Problem description —
In the listing below, find the line containing "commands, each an" and the line containing "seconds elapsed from". Repeat exactly those two lines and every line between them, nothing more.

BEGIN Supplied information

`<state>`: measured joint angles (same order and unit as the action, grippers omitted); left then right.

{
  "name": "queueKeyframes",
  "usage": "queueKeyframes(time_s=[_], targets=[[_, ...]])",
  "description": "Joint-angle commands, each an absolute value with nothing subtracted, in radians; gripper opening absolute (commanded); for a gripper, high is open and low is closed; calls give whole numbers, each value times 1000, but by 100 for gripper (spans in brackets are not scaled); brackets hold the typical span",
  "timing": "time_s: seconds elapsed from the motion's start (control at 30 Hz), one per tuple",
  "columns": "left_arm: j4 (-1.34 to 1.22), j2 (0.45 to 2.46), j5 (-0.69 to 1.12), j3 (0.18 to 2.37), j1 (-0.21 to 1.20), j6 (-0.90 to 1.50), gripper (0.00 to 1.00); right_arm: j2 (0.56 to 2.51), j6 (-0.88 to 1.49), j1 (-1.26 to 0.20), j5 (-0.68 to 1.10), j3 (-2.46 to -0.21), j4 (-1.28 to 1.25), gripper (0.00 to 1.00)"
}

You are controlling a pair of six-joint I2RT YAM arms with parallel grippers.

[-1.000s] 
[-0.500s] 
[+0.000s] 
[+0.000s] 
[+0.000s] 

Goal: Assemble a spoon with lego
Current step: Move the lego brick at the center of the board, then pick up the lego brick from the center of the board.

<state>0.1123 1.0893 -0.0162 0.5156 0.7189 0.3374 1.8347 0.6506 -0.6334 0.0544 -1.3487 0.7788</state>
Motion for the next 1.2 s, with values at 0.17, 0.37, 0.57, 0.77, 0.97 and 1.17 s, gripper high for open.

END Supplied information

Problem solution —
  "description": "Joint-angle commands, each an absolute value with nothing subtracted, in radians; gripper opening absolute (commanded); for a gripper, high is open and low is closed; calls give whole numbers, each value times 1000, but by 100 for gripper (spans in brackets are not scaled); brackets hold the typical span",
  "timing": "time_s: seconds elapsed from the motion's start (control at 30 Hz), one per tuple",

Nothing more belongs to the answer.